I am running a thread called " ? proper bulb for 4 S.F. batteries" by Juancho, I would like you guys to read it and try to give me some answers. You will see that I did the 2"C"-3-123 beat and now I am looking for imformation about putting 4- 123's in a flashlight, and I am looking for the proper bulb. But in my thread semmed that I was talking to mylsef, over 70 people look at it but I didn't get any answers.
I would like your imput guys, please.

Juan C.


----------



## PeteBroccolo (Mar 26, 2004)

I am not well versed in this modification work, so bear with me, but how could I modify my 3C Mag to make it brighter (besides mounting it on a wall and shining a floodlight on it!)

Same goes for a 3D Koehler Bright Star (stop laughing - it was issued to me, so the price was right!)


----------



## pedalinbob (Mar 26, 2004)

the mod is pretty easy (at least for the 2c), even i was able to do it!

you can use a section of PVC pipe (i cant remember what size, but the ID will nicely fit 123 bats), cut to length. wrap duct tape to make it fit snugly into the light.

then add 4 or more 123's, and a higher voltage bulb (6 or 7 cell?) and voila! crazy bright in a small package.

i know someone will soon comment on specifics...or, you can do a search. 
Ginseng can also help--he builds some SICK stuff.

Bob


----------



## PlayboyJoeShmoe (Mar 26, 2004)

If the Brighstar 3D will allow for 4C, there ya go.

I have pretty good success driving 3 cell Krypton bulbs with 4C.

I have a Brightstar 3D at home, and can't remember for sure but I think there is some problem that doesn't allow 4C length...

I don't know of a commonly available bulb for 4x123. Something like a 9.6v bulb for a tool light maybe.
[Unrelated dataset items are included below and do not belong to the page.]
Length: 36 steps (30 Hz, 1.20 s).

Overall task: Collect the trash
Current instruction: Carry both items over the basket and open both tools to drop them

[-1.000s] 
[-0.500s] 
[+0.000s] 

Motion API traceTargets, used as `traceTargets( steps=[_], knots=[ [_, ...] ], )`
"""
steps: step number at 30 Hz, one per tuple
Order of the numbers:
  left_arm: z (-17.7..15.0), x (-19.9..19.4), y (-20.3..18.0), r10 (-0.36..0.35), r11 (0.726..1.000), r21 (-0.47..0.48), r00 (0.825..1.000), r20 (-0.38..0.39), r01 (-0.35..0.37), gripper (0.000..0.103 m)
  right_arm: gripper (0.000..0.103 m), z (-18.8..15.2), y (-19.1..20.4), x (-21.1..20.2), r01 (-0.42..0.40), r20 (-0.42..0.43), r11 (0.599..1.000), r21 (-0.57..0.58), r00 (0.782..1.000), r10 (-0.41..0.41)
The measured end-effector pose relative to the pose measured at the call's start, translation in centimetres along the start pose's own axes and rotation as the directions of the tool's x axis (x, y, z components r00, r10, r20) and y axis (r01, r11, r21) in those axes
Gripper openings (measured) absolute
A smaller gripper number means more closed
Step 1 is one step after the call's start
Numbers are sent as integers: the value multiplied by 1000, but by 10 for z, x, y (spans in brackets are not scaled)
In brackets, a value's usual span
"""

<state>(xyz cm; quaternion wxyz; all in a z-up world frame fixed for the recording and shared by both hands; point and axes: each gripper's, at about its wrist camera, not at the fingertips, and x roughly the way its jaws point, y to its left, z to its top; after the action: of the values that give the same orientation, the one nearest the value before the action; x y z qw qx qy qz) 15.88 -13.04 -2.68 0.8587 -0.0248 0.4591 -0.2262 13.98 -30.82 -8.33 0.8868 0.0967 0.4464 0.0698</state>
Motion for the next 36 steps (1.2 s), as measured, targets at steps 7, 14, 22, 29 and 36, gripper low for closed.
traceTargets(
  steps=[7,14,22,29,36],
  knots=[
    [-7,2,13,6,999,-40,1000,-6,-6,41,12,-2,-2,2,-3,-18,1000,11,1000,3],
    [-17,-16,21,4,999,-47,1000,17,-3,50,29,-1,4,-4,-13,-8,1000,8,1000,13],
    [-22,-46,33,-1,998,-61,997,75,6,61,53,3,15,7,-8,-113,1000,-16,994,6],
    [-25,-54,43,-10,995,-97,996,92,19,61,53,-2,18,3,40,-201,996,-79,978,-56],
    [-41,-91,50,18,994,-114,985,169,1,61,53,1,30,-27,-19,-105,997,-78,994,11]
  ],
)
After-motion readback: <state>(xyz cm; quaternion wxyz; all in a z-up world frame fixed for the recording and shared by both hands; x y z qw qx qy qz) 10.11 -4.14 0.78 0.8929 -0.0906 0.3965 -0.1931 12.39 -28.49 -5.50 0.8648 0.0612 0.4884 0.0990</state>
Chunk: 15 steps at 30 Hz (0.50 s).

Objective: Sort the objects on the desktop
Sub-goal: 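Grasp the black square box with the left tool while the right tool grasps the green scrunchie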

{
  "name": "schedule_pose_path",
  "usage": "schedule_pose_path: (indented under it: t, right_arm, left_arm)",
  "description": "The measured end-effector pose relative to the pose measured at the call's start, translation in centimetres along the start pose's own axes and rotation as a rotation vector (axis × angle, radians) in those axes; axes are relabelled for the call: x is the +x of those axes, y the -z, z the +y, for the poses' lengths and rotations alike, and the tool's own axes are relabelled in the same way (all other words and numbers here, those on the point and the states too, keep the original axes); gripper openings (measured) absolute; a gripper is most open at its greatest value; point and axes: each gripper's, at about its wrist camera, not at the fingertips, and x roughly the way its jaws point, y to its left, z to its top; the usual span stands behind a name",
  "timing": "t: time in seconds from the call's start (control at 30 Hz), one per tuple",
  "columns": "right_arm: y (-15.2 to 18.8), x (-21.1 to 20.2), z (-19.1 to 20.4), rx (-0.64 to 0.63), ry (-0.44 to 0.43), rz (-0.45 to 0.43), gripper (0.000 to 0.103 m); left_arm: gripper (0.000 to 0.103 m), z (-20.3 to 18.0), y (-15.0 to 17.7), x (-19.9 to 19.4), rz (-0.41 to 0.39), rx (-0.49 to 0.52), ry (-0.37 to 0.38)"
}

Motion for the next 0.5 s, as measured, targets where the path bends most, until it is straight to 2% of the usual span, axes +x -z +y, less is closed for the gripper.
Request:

But those bulbs usually have big filaments and won't focus well.

I got some WA01318 bulbs potted in a PR base on a group buy some months ago. That's how my 3C M*g is setup.


----------



## this_is_nascar (Mar 26, 2004)

I have to agree with the Mag 2C + KPR112 + 3x123 combination as being the least expensive brightness light going. For what I use a light for, this combination has allowed me to get rid of most of my high-end SureFire lights. There are also some hidden benefits as well.

-cheap and easy to replace if lost, stolen or broken.
-more likely to lend it to a friend or neighbor, because of the above.
-the form-factor of the 2C Mag is fantastic in my hands.
-can be used to crack some skulls, if/when needed.
-people sh** their pants when you hand them your souped-up Mag 2C. They're expecting the typical Mag output and get knocked on their a** instead.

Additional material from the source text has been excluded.